_AIM OF THE TASK_: Leaving out pictures, output exactly the lines below from the one that has "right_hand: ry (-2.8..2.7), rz" through the one that has "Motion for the", and nothing else.

▼

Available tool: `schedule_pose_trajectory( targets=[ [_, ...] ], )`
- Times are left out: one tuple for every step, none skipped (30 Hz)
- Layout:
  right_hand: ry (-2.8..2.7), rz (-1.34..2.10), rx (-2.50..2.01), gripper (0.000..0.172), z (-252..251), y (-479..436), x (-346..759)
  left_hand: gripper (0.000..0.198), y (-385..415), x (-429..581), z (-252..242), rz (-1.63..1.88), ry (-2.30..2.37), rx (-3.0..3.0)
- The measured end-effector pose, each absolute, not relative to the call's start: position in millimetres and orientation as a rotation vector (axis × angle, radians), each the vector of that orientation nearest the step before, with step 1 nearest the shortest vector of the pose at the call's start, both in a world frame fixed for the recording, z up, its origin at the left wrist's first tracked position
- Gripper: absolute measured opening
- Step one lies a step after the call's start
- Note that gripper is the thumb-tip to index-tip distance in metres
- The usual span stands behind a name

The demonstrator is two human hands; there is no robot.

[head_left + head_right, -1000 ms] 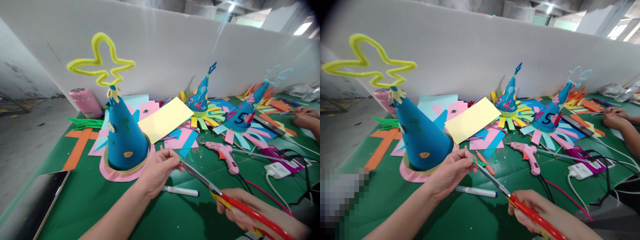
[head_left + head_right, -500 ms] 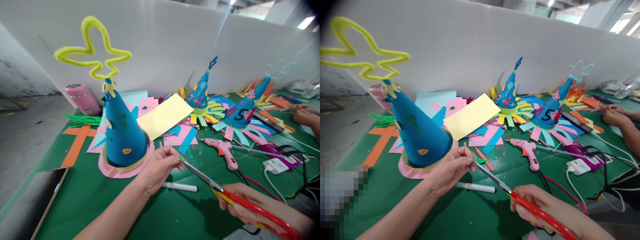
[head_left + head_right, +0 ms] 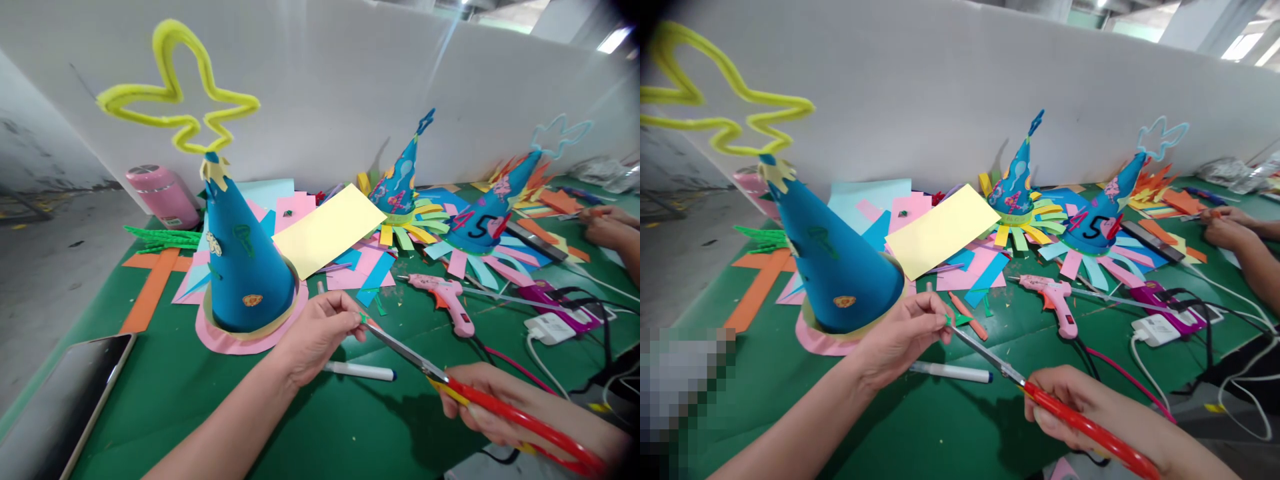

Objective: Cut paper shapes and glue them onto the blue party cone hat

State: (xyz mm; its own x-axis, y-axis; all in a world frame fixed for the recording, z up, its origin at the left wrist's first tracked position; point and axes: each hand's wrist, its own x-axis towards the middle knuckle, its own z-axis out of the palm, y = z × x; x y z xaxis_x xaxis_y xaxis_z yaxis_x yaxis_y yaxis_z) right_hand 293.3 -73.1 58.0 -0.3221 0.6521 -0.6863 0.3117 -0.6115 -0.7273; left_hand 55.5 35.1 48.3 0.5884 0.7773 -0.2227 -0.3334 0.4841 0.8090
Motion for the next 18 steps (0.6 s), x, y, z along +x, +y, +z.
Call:
schedule_pose_trajectory(
  targets=[
    [-1.238, 2.040, -1.657, 0.044, 57.7, -73.0, 293.6, 0.013, 35.1, 55.5, 48.2, 0.730, 0.631, 0.800],
    [-1.241, 2.053, -1.653, 0.044, 57.4, -72.9, 294.0, 0.013, 35.2, 55.5, 48.3, 0.725, 0.629, 0.799],
    [-1.243, 2.063, -1.648, 0.045, 57.1, -72.9, 294.4, 0.013, 35.3, 55.4, 48.4, 0.721, 0.627, 0.798],
    [-1.255, 2.067, -1.638, 0.045, 57.0, -73.0, 294.9, 0.013, 35.4, 55.3, 48.5, 0.718, 0.624, 0.797],
    [-1.272, 2.062, -1.624, 0.046, 56.9, -73.1, 295.3, 0.013, 35.5, 55.2, 48.5, 0.715, 0.621, 0.798],
    [-1.289, 2.051, -1.612, 0.046, 56.8, -73.3, 295.7, 0.013, 35.6, 55.0, 48.4, 0.713, 0.617, 0.800],
    [-1.308, 2.050, -1.596, 0.047, 56.8, -73.6, 295.9, 0.013, 35.7, 54.8, 48.3, 0.711, 0.613, 0.802],
    [-1.327, 2.046, -1.583, 0.048, 56.9, -74.0, 296.0, 0.012, 35.8, 54.6, 48.0, 0.708, 0.609, 0.803],
    [-1.338, 2.042, -1.578, 0.049, 56.9, -74.5, 296.0, 0.012, 35.8, 54.5, 47.7, 0.704, 0.604, 0.805],
    [-1.336, 2.039, -1.586, 0.049, 57.0, -75.1, 295.9, 0.011, 35.8, 54.4, 47.4, 0.702, 0.601, 0.806],
    [-1.327, 2.037, -1.601, 0.048, 57.2, -75.6, 295.6, 0.011, 35.8, 54.3, 47.1, 0.699, 0.599, 0.808],
    [-1.327, 2.030, -1.613, 0.047, 57.5, -76.0, 295.3, 0.011, 35.7, 54.3, 47.0, 0.698, 0.596, 0.811],
    [-1.331, 2.021, -1.618, 0.045, 58.2, -76.3, 294.9, 0.011, 35.7, 54.3, 47.0, 0.697, 0.594, 0.814],
    [-1.347, 2.015, -1.609, 0.045, 59.1, -76.3, 294.3, 0.010, 35.7, 54.4, 47.2, 0.695, 0.592, 0.818],
    [-1.376, 2.013, -1.585, 0.045, 60.3, -76.1, 293.7, 0.010, 35.7, 54.4, 47.5, 0.692, 0.590, 0.821],
    [-1.416, 2.004, -1.557, 0.047, 61.6, -75.7, 293.1, 0.011, 35.8, 54.5, 48.0, 0.689, 0.589, 0.824],
    [-1.453, 1.994, -1.534, 0.048, 62.8, -75.2, 292.6, 0.011, 35.8, 54.6, 48.6, 0.684, 0.591, 0.828],
    [-1.476, 1.981, -1.525, 0.047, 63.7, -74.7, 292.2, 0.011, 35.9, 54.6, 49.1, 0.681, 0.596, 0.831]
  ],
)
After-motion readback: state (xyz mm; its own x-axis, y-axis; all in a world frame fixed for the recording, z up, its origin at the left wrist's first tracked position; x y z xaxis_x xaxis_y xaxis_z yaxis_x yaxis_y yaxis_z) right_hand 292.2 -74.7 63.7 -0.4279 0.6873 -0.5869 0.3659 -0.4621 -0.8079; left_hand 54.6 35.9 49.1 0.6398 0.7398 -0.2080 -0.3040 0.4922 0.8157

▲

_RESULT OF THIS TASK_:
  right_hand: ry (-2.8..2.7), rz (-1.34..2.10), rx (-2.50..2.01), gripper (0.000..0.172), z (-252..251), y (-479..436), x (-346..759)
  left_hand: gripper (0.000..0.198), y (-385..415), x (-429..581), z (-252..242), rz (-1.63..1.88), ry (-2.30..2.37), rx (-3.0..3.0)
- The measured end-effector pose, each absolute, not relative to the call's start: position in millimetres and orientation as a rotation vector (axis × angle, radians), each the vector of that orientation nearest the step before, with step 1 nearest the shortest vector of the pose at the call's start, both in a world frame fixed for the recording, z up, its origin at the left wrist's first tracked position
- Gripper: absolute measured opening
- Step one lies a step after the call's start
- Note that gripper is the thumb-tip to index-tip distance in metres
- The usual span stands behind a name

The demonstrator is two human hands; there is no robot.

[head_left + head_right, -1000 ms] 
[head_left + head_right, -500 ms] 
[head_left + head_right, +0 ms] 

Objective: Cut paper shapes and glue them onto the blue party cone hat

State: (xyz mm; its own x-axis, y-axis; all in a world frame fixed for the recording, z up, its origin at the left wrist's first tracked position; point and axes: each hand's wrist, its own x-axis towards the middle knuckle, its own z-axis out of the palm, y = z × x; x y z xaxis_x xaxis_y xaxis_z yaxis_x yaxis_y yaxis_z) right_hand 293.3 -73.1 58.0 -0.3221 0.6521 -0.6863 0.3117 -0.6115 -0.7273; left_hand 55.5 35.1 48.3 0.5884 0.7773 -0.2227 -0.3334 0.4841 0.8090
Motion for the next 18 steps (0.6 s), x, y, z along +x, +y, +z.

The exercise has been finished.